Installation & Quick Start
# npm
npm install @libpdf/core
# bun
bun add @libpdf/core
import { PDF } from "@libpdf/core";
// Load a PDF from a buffer
const pdf = await PDF.load(fileBytes);
// Simple read
const pages = pdf.getPages();
console.log(`Document has ${pages.length} pages.`);
// Create a brand‑new PDF
const newPdf = PDF.create();
const page = newPdf.addPage({ size: "letter" });
page.drawText("Hello, World!", { x: 50, y: 700, fontSize: 24 });
// Signing example
import { P12Signer } from "@libpdf/core";
const signer = await P12Signer.create(certificateBytes, "certPassword");
const signed = await pdf.sign({ signer, reason: "I approve this doc" });
API Highlights
High‑Level API
PDF– Load, merge, create, and write documents.PDFPage– Manipulate individual pages (draw text, images, annotations).PDFForm– Read, populate, or flatten form fields.
Low‑Level API
PdfDict,PdfArray,PdfStream– Full control if you need to touch the raw PDF structure.
Why LibPDF.js Over Others?
| Aspect | LibPDF.js | PDF.js | pdf‑lib | pdfkit |
|---|---|---|---|---|
| Browser or Node support | ✔️ (Web Crypto + Node 20+) | ✔️ (renderer only) | ✔️ | ✔️ |
| Lenient parsing | ✔️ | ❌ | ❌ | ❌ |
| Digital signatures | ✔️ | ❌ | ✅ (basic) | ❌ |
| Form support | ✔️ | ❌ | ❌ | ❌ |
| Incremental save | ✔️ | ❌ | ❌ | ❌ |
If you need a library that just works with real‑world PDFs while offering a smooth developer experience, LibPDF.js wins.
Community & Contribution
The repository is actively maintained on GitHub with 717 stars, 19 forks, and a growing contributor base.
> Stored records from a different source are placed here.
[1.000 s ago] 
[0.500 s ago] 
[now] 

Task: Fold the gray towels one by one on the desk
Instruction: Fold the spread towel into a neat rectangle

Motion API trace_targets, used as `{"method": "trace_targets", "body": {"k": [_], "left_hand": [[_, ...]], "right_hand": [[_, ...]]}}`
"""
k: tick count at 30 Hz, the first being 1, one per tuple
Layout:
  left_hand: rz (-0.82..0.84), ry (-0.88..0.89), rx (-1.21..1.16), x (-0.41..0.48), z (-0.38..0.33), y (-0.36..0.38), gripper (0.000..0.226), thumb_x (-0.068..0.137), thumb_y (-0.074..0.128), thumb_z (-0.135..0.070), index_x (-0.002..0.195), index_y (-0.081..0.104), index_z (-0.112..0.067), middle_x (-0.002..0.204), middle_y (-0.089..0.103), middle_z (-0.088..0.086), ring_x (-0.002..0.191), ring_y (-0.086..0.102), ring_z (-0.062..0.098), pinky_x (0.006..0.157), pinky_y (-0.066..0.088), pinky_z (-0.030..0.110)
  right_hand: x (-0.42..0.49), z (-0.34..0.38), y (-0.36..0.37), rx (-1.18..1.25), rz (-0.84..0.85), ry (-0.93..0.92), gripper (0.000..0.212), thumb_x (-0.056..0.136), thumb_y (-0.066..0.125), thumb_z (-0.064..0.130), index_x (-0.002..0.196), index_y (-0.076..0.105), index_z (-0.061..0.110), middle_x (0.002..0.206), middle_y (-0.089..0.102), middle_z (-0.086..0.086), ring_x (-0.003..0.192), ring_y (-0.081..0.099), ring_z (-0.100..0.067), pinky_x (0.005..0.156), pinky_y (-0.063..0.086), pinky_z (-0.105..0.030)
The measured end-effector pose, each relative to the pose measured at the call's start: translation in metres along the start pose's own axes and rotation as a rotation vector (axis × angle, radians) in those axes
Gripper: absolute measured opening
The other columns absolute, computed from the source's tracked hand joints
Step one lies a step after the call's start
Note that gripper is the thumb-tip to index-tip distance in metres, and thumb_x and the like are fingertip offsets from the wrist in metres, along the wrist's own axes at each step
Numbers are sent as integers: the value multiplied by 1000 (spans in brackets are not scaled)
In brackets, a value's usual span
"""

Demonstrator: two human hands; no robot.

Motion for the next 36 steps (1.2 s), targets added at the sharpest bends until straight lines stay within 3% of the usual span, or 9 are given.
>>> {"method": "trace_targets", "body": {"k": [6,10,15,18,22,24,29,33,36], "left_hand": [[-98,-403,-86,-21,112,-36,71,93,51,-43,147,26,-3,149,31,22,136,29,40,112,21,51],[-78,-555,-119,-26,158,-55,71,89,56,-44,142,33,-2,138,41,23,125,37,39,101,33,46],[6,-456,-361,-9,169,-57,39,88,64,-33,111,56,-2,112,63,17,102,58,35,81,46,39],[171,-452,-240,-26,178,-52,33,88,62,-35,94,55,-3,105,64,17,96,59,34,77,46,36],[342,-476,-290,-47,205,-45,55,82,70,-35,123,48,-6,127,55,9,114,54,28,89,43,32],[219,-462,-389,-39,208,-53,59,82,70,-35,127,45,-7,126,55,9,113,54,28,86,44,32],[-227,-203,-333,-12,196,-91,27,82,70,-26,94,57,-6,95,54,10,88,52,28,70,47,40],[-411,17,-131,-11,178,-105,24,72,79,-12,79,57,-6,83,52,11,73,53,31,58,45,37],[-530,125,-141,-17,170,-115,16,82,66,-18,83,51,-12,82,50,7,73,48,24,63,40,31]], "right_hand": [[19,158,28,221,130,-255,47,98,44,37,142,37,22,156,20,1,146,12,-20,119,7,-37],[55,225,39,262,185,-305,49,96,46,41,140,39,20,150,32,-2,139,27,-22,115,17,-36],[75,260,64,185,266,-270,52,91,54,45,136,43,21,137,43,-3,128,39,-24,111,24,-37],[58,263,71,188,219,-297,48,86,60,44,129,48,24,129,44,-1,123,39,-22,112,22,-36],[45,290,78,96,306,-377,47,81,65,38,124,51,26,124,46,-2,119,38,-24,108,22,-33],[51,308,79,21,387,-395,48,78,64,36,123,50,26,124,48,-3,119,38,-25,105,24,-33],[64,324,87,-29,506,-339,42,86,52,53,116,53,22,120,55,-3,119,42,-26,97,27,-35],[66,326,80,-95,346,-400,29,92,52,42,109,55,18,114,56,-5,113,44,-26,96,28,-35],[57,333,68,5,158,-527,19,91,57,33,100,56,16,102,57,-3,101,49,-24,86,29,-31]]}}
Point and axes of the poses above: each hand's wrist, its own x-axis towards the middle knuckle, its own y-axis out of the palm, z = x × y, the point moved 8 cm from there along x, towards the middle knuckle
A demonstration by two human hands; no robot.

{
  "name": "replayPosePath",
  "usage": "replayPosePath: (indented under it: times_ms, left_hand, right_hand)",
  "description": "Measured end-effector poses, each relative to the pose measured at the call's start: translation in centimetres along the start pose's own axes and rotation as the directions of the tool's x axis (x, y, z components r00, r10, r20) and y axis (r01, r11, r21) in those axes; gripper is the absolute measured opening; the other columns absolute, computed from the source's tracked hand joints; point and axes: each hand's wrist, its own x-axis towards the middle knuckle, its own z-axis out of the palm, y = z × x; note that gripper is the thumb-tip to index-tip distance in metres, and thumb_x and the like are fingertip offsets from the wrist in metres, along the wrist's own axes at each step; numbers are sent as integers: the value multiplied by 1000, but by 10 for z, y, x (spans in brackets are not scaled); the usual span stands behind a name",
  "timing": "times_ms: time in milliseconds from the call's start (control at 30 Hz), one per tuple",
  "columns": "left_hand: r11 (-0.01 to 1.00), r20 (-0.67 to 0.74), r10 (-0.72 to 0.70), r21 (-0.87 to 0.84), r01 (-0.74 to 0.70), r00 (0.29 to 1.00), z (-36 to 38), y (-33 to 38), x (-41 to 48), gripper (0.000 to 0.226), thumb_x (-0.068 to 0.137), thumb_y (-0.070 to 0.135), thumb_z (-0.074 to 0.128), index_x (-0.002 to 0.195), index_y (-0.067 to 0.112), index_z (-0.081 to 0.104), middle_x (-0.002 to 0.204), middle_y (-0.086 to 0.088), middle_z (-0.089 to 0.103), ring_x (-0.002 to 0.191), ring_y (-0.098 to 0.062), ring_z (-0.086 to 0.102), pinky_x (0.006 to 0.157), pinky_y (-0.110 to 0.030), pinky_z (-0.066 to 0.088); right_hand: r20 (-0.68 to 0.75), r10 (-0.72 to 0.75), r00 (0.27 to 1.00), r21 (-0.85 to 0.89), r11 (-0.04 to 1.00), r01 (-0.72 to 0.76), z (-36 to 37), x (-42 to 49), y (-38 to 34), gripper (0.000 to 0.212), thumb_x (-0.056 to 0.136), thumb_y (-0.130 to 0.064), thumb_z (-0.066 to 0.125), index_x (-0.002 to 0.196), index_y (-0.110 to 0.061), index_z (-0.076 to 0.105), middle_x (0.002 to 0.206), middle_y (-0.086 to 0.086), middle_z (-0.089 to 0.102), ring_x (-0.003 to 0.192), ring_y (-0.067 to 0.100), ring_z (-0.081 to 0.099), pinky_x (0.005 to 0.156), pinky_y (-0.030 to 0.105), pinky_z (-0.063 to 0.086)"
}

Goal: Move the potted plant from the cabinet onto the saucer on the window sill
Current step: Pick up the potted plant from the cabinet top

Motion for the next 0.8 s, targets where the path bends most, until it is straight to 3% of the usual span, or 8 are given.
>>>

Documentation lives at https://libpdf.dev, and the core library is published to npm as @libpdf/core.
- Contributing guide – See
CONTRIBUTING.mdin the repo. Bug fixes, feature requests, and documentation improvements are always welcome. - Roadmap – Upcoming work includes signature verification, support for TrueType Collections, and rendering support in browsers.
Practical Use Cases
- E‑signature platforms – Quickly add PAdES support and incremental signing.
- Document generation – Generate PDFs from templates, populate forms, embed fonts and images.
- PDF analytics – Extract text with layout information for search or indexing.
- Compliance workflows – Merge documents, apply encryption, and flatten forms.
Final Thoughts
LibPDF.js brings the power of PDF manipulation to modern JavaScript developers with a TypeScript‑first experience. Whether you’re building a legal‑tech stack, a custom billing system, or a simple PDF viewer, it provides the tools you need without the friction of other libraries.
Try it today – npm install the package, run the quick‑start snippets, and see how fast you can get started with robust PDF handling.